Helen: I’m very excited about this newest album. The title track, “Who Saved Who,” tells the story of Jack, your rescue dog and that’s a beautiful story.
Wade: Thank you. Every word of it is true.
Helen: This is a well put together album. Talk to me about your connection with Roger Springer. Four of the tracks are co-writes with him. (Ex Factor, Beautiful Mess, Honky Tonk in Texas, Better with my Baby)
Wade: Roger and I have known each other since I was about 12 or 13 years old. We used to play this little Opry show together in Oklahoma. When we ran into each other we figured out that we had known each other before. Anyway, he’s one if the most naturally gifted singer songwriters that I have ever met. He’s a lot better than what he’s ever been given credit for. That guy is also a great country music singer. He had a band called Springer. They had a record deal on MCA years ago. He never really got the chance to excel like he could. He’s just an amazing talent
Helen: Roger lives in Oklahoma. Where do you write?
Wade: We usually go up to his house in Hendersonville. He has a room specifically for that. He brings young artists that he’s working with and we try and write with them. One in particular, a guy named Jake Worthington, which we wrote “Better With My Baby” with. It helps when we hear the guy’s voice and you try to tailor make something for them. Jake, whom I expect we’ll hear something from him in the future, is a very good voice. I would love to do some more with him at some time. That’s a song that Roger had the title for, we listened to this kid’s voice and I just started a chord progression and he and I were off to the races. That’s all it takes. I usually start picking something and Roger will sing something and the next thing you know we have a song written. Its weird.
Helen: Several of the cuts are heart-lifting. We can tell there’s joy in your life.
Wade: Things are better. I actually tried to take Dr. Berlin’s advice when he told me to “Go live your life.” He told me I needed to be doing this stuff. I never thought in a million years I’d get married again, but lo and behold, it happened. And I’m glad about it! She’s a good lady and we get along pretty good. She’s very funny and very smart.
Helen: Sounds like the song on the album, “She Made it Look Easy.”
Wade: Ward Davis is another fellow I like to write with. I had the title and I had part of the song written and I played it for him, and he kind of moved the melody around a little bit and we went in a totally different direction and that song came out pretty quick. Ward is a very good singer as well.
Helen: “Ask That Girl to Dance” is like another anthem to go live your life. You don’t have a co-writer on that one.
Wade: I’m constantly reminded and then I forget and am reminded again from something else, this life is flying by and I hate it that all of this new found knowledge is wasted on me being older and sore all the time. (chuckle) I wish when I was a young man that I know what I know now.

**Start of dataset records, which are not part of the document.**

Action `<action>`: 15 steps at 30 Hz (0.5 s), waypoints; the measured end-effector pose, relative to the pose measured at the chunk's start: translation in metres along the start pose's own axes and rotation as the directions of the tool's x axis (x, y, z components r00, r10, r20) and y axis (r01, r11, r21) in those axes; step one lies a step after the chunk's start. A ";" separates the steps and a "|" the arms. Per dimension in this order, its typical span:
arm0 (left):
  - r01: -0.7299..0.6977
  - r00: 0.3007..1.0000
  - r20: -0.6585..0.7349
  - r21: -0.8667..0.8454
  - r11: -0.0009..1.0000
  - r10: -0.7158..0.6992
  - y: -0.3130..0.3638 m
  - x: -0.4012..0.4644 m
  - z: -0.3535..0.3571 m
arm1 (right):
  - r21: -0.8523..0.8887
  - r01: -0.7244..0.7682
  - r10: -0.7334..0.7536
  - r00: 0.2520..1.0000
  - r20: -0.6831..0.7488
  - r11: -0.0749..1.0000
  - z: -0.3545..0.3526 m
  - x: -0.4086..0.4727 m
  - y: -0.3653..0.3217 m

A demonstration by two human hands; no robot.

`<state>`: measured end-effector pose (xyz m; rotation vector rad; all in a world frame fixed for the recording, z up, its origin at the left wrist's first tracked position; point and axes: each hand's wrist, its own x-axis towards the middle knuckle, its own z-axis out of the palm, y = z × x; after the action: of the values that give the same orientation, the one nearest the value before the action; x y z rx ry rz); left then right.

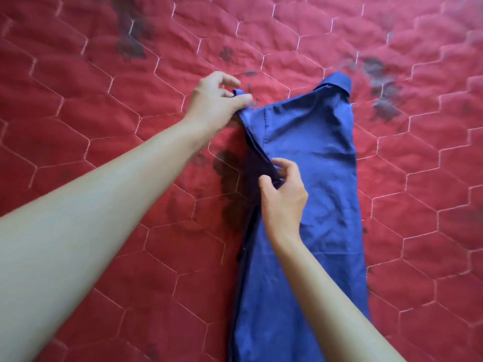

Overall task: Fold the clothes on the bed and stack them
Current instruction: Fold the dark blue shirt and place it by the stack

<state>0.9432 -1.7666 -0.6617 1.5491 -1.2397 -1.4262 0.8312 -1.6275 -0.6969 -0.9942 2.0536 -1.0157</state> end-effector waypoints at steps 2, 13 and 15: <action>-0.074 0.993 0.101 0.062 0.995 0.068 0.002 -0.009 0.033 | 0.021 -0.138 0.138 0.990 0.000 0.990 -0.021 0.007 0.014; -0.307 0.945 0.266 0.923 0.233 0.189 -0.157 -0.125 0.112 | -0.436 0.348 -0.268 0.934 0.235 0.830 -0.062 0.076 0.068; -0.295 0.941 0.245 0.930 0.217 0.233 -0.162 -0.126 0.112 | -0.426 0.500 -0.368 0.859 0.356 0.754 -0.042 0.105 0.056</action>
<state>0.8720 -1.5847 -0.7900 1.8211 -2.5697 -0.3090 0.7246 -1.6765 -0.7435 -1.8528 1.9433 -0.5042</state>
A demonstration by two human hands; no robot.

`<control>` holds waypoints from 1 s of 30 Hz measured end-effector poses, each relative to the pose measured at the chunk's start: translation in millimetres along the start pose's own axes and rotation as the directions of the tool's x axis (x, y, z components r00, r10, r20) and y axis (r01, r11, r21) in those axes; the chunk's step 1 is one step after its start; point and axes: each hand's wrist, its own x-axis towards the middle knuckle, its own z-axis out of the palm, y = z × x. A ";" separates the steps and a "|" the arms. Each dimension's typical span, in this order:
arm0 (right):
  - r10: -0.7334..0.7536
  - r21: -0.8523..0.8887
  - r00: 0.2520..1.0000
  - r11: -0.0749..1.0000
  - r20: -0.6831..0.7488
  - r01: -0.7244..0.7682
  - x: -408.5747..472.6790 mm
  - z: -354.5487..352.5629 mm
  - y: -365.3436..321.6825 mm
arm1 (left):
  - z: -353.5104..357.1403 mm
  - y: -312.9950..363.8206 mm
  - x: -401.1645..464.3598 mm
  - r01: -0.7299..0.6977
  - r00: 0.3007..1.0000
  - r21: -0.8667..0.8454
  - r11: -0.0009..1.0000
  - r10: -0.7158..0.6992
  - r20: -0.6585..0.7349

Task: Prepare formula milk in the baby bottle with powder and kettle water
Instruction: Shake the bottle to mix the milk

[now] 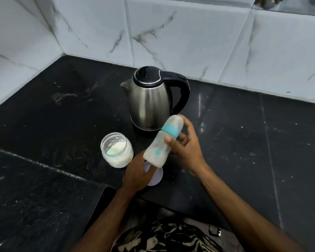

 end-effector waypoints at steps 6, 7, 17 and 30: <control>-0.004 0.255 0.968 0.964 -0.249 0.070 13.1 -9.4 -11.4 | -0.9 1.1 2.4 -0.024 1.000 0.042 0.999 0.024 0.011; 0.014 0.179 0.988 0.984 -0.155 0.014 8.2 -8.1 -7.9 | -0.3 0.3 1.9 -0.015 1.000 0.040 0.999 0.014 0.008; -0.028 0.198 0.983 0.978 -0.182 0.065 11.1 -12.8 -17.4 | -1.6 4.4 2.0 -0.013 1.000 0.033 0.999 0.013 0.005; 0.017 0.057 1.000 0.998 -0.008 -0.016 2.4 -6.2 -11.1 | -1.5 5.7 -0.3 0.020 1.000 0.024 1.000 -0.021 0.006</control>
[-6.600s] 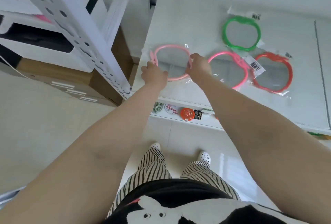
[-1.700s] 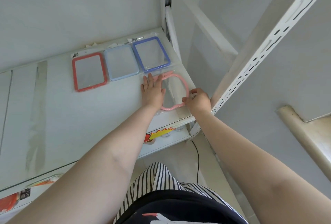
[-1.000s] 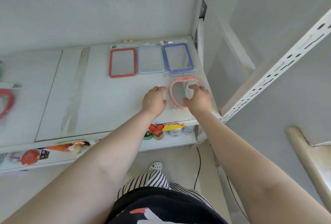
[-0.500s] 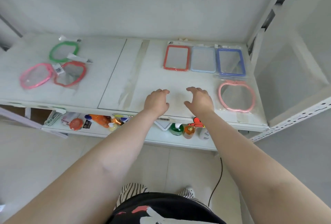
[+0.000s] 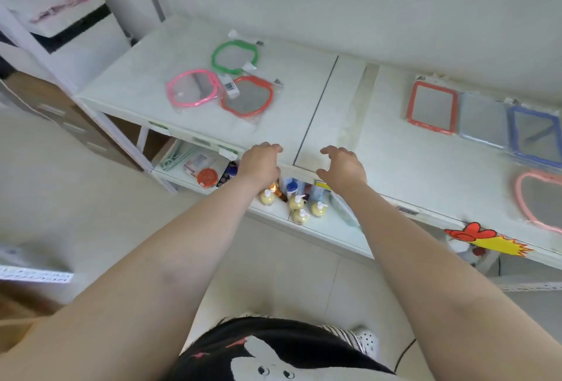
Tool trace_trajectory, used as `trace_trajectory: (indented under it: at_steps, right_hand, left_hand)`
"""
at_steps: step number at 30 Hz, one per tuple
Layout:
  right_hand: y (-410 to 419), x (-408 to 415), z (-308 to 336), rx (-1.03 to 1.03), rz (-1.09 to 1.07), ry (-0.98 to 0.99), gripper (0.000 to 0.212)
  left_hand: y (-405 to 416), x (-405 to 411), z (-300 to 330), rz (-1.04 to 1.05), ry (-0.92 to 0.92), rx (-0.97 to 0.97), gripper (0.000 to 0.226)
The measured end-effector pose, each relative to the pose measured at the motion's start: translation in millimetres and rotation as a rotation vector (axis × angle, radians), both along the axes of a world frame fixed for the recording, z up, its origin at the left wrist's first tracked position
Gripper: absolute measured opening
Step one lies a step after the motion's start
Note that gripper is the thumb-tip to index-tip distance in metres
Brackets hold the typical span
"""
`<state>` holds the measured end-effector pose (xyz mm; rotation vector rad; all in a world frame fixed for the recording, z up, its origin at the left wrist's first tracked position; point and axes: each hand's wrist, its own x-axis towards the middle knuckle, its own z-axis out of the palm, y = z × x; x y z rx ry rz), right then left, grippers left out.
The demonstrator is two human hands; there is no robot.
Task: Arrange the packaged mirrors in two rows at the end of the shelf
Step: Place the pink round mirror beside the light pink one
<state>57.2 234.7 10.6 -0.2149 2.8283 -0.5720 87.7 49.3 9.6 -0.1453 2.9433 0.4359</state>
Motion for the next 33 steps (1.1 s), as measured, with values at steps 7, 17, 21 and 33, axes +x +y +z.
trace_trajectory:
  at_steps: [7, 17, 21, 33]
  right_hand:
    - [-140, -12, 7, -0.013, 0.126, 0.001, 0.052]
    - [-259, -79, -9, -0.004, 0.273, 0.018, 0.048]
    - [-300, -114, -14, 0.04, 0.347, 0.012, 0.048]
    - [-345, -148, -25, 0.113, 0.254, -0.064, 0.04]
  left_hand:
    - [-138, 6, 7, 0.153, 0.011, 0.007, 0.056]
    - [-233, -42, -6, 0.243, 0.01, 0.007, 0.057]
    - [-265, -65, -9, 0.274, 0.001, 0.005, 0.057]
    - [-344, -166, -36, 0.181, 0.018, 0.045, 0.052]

Helen: There’s a quote about that - “Youth is wasted on the young.”
Wade: That’s exactly right! I think about all the things I could have accomplished if I’d had a little self-confidence. I just never did and I came to realize that, as I’ve gotten older, that I wasn’t as big a train-wreck as I thought I was. As a kid you always feel so awkward and just out of place. I always did anyway. Just zero self-confidence. Then you get older and look back on those years and think, “Gosh, I wasn’t really as bad as I thought I was. The song is kind of about that, you know “Fortune favors the bold.” That’s a true statement and something I never realized until I was older. What’s the worse that somebody’s going to do- say no. Give it a shot and that goes for anything. It’s an analogy obviously for any situation.

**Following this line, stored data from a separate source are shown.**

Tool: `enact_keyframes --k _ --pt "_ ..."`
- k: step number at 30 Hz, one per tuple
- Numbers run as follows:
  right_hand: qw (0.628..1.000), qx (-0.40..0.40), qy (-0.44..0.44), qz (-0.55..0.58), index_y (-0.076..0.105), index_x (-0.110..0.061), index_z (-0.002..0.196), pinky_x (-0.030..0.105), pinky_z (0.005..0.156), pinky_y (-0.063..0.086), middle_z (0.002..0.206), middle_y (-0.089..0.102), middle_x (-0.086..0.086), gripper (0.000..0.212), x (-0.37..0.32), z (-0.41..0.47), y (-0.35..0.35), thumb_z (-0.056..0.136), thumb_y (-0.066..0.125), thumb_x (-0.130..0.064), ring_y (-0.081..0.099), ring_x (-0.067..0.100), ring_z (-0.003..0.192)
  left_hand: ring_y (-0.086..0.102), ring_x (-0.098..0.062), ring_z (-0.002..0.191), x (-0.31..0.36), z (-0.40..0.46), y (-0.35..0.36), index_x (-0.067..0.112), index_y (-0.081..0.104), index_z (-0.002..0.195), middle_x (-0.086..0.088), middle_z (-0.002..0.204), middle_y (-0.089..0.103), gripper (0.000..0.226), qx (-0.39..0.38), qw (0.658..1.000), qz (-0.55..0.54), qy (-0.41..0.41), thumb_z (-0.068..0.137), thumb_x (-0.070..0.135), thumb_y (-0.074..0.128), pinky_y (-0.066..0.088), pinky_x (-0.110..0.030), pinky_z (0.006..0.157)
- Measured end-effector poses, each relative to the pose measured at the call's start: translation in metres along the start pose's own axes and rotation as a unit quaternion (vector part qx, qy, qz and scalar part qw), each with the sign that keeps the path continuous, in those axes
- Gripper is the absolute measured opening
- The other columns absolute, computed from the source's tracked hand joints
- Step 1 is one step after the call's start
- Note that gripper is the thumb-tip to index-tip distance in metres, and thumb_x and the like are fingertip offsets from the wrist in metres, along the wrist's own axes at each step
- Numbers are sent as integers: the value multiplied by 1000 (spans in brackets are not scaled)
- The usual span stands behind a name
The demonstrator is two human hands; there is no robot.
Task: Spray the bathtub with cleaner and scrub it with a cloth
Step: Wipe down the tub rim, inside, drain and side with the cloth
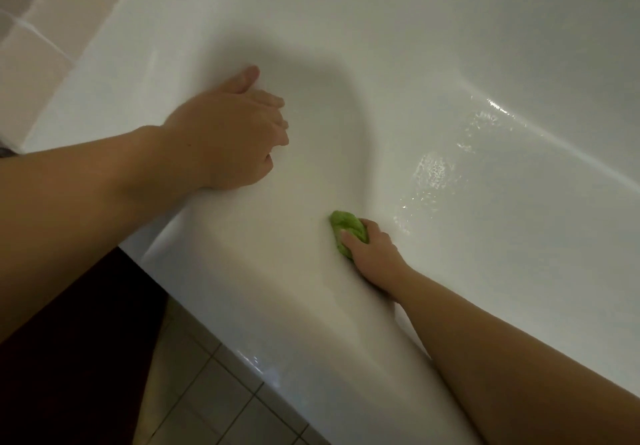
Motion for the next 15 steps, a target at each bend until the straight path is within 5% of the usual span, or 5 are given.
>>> enact_keyframes --k 8,15 --pt "981 -42 -172 76 -6 -38 162 46 125 21 170 14 -3 91 -163 -56 34 97 53 -59 21 25 153 41 -32 146 -58 -11 -46 17 79 115 -9 144 61 48 89 996 3 17 82 30 46 11 -59 125" --pt "982 -28 -133 132 4 -44 162 32 122 26 165 28 -9 86 -139 -42 22 98 61 -53 33 13 148 9 -38 157 -112 -11 -57 36 61 140 -8 171 14 67 141 970 -138 -142 74 43 50 4 -63 124"
Point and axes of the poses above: each hand's wrist, its own z-axis towards the middle knuckle, its own y-axis out of the palm, x = y × z, the point moved 10 cm from there along z, towards the middle knuckle
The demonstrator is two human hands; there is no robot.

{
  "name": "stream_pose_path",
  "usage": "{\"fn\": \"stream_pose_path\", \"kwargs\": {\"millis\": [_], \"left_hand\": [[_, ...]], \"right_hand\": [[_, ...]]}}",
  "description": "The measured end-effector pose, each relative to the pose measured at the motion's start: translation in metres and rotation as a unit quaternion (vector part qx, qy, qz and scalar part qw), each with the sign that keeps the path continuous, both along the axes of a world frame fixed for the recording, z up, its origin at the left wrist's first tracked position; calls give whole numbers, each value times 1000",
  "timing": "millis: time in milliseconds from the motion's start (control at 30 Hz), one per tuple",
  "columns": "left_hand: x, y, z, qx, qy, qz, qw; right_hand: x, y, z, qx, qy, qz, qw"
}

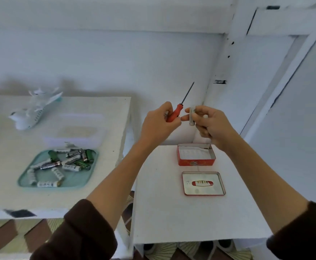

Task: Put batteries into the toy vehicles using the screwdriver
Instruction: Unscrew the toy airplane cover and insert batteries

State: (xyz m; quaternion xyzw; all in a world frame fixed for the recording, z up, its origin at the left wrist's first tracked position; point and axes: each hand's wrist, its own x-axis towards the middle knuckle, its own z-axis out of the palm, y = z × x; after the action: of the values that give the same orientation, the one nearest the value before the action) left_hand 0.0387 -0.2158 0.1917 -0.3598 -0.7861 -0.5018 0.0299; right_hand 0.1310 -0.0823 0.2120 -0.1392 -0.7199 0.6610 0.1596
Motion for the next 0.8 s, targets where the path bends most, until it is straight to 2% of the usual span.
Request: {"fn": "stream_pose_path", "kwargs": {"millis": [233,333,400,567,667,800], "left_hand": [[-91,-128,12,-5,-22,-22,999],[-131,-184,18,-27,-37,-38,998],[-155,-214,21,-40,-63,-53,996],[-185,-254,15,-59,-102,-82,990],[-192,-264,11,-50,-108,-98,988],[-198,-276,7,-64,-121,-113,984]], "right_hand": [[-81,-107,7,133,-3,31,991],[-112,-151,7,222,-39,58,972],[-123,-175,11,244,-77,102,961],[-141,-231,2,334,-187,252,889],[-155,-260,-17,418,-199,269,845],[-166,-283,-31,464,-206,266,819]]}}
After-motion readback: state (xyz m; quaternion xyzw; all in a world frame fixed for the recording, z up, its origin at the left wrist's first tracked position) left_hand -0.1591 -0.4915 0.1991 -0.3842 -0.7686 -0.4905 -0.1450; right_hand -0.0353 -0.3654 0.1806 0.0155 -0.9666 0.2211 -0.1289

Helen: Did that realization come after the cancer?
Wade: Yes, definitely. You’re going to wake up and be 50 years old one of these days. When I was 25 years old and had my first record album, I never thought in a million years that things would be like they are now. I hate to repeat my self, but this life is flying by. It seems like yesterday. Don’t be so afraid of everything and try and take a chance every now and then.
Helen: “Honky Tonk in Texas” has got to have you dancing!
Wade: I love swing music. In Texas it’s pretty well known we don’t care what anybody else is doing, we do our own thing. I kind of get it down there and play down there a lot. A lot of places are still into my kind of music. A lot of them are mentioned in that song. I’m sure there are a lot of places in the United States that are that way, but I not more than Texas. Asleep at the Wheel and Johnny Lee still plays down there a whole lot. I mention him and Ray in the song. That’s what the song is about. I love swing music, I love to pick it. I’d like to gravitate more toward that style of music. The older I get, the more I’m interested in it.
Helen: “Ex Factor” - tell us what that’s about.
Wade: That was an idea I had many years ago and tried to write it before. I still have the piece of paper from about 10-12 years ago where I started writing that in a hotel room. I always had that in the back of my mind. I was sitting around with Roger and I said, “Hey, man, what do you think of this?” I played him what I originally had on it. The next thing we have a song written. That one came out pretty quick.
Helen: We’re all excited that this album is coming out.
Wade: I am, too! It comes out December 13th.